_To do_
Please state the number of lines in the entries below where the word "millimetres" appears. Include nothing else.

(Stored dataset items)
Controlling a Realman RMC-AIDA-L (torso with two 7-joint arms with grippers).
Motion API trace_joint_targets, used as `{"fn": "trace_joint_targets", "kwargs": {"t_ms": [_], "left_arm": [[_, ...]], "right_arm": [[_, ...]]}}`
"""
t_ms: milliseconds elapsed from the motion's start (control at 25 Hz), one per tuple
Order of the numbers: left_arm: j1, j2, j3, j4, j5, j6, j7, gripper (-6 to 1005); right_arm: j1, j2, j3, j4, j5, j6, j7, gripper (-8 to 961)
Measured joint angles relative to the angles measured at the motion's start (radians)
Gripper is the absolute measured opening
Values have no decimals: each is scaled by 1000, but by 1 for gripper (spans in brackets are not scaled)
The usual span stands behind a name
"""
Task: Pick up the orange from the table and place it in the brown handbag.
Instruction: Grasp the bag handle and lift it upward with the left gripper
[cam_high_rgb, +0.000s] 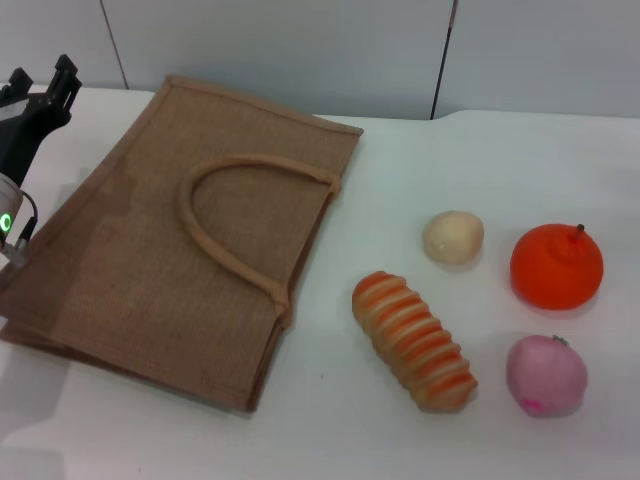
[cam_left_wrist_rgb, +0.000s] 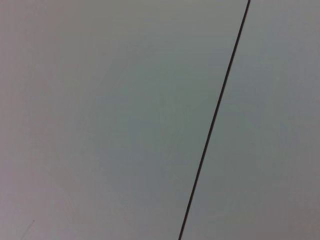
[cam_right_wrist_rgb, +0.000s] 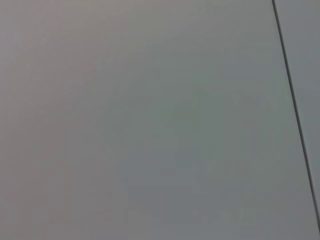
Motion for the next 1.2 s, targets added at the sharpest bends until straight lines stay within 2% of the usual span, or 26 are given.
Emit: {"fn": "trace_joint_targets", "kwargs": {"t_ms": [640,920,1040,1200], "left_arm": [[-3,3,0,-12,24,11,-37,667],[-35,18,2,4,176,117,-195,665],[-54,27,2,33,295,178,-304,665],[-66,29,2,104,475,232,-479,666]], "right_arm": [[0,0,0,0,-1,0,0,698],[0,-1,0,0,-1,32,0,698],[0,-1,0,0,-1,35,-1,699],[0,-2,0,0,-1,35,-1,699]]}}
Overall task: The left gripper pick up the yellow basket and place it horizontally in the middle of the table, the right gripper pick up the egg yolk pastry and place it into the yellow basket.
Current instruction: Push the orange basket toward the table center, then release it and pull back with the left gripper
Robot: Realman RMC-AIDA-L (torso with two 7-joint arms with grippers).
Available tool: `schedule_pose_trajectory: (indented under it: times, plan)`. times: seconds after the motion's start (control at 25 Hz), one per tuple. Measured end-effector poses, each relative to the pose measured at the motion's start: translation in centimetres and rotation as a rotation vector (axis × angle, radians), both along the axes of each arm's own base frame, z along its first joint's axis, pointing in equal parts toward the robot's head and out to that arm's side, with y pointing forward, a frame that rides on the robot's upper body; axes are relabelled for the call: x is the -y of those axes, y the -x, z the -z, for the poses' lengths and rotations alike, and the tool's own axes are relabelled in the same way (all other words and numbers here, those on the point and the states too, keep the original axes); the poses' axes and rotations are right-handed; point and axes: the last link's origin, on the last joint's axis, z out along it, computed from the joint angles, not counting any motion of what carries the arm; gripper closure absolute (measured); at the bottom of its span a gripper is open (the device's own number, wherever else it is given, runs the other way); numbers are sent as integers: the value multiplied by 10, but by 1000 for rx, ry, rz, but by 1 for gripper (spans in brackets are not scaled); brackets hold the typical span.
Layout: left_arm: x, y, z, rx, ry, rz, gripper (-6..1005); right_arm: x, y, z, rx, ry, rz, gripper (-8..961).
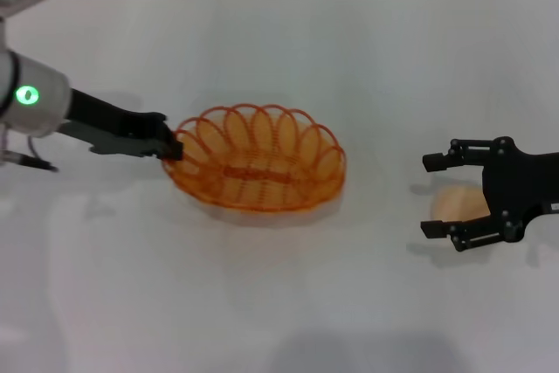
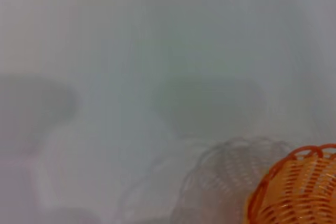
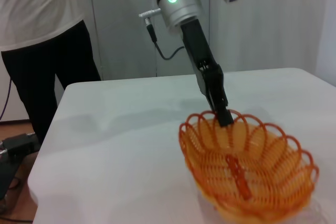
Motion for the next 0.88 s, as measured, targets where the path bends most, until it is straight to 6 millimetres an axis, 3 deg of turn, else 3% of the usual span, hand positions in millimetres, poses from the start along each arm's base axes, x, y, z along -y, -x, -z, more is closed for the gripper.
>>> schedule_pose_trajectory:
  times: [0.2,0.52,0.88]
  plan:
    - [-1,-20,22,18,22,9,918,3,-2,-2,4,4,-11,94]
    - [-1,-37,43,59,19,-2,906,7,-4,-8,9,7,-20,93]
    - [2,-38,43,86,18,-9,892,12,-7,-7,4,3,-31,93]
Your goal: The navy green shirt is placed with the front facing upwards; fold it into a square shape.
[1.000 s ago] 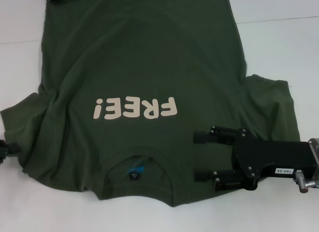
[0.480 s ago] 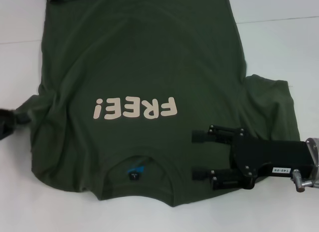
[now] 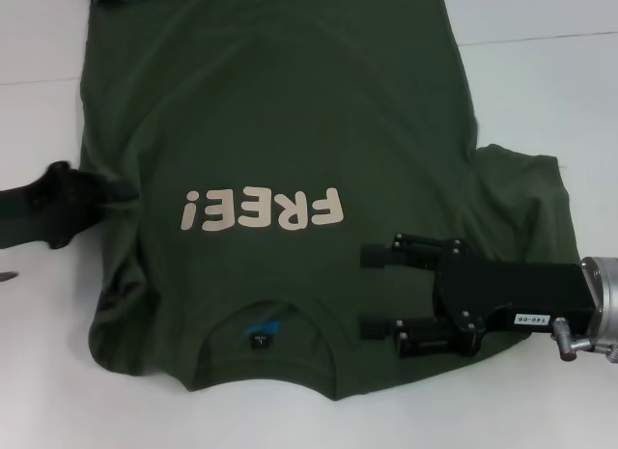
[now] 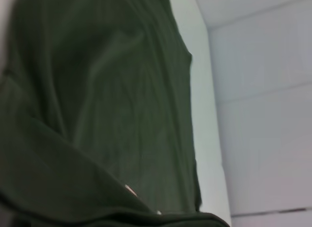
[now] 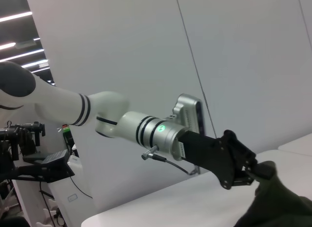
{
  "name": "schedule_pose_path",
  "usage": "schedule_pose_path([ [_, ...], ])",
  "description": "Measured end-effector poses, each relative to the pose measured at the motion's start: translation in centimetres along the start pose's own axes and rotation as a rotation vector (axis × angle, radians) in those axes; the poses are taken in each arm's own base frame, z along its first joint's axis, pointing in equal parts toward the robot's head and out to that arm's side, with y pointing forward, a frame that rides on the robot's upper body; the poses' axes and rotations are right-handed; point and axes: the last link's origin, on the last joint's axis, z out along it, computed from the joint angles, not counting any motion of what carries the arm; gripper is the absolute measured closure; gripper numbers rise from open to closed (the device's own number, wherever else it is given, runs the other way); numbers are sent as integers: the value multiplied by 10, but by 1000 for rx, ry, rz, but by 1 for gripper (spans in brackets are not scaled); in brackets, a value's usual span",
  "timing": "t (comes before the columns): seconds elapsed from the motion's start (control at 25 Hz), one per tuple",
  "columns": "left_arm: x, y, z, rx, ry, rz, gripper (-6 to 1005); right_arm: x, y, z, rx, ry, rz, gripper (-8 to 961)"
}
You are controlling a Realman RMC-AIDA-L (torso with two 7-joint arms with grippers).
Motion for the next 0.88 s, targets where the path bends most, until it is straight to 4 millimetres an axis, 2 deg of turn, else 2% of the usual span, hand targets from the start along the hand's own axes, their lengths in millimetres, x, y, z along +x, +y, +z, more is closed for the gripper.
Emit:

_Task result_
2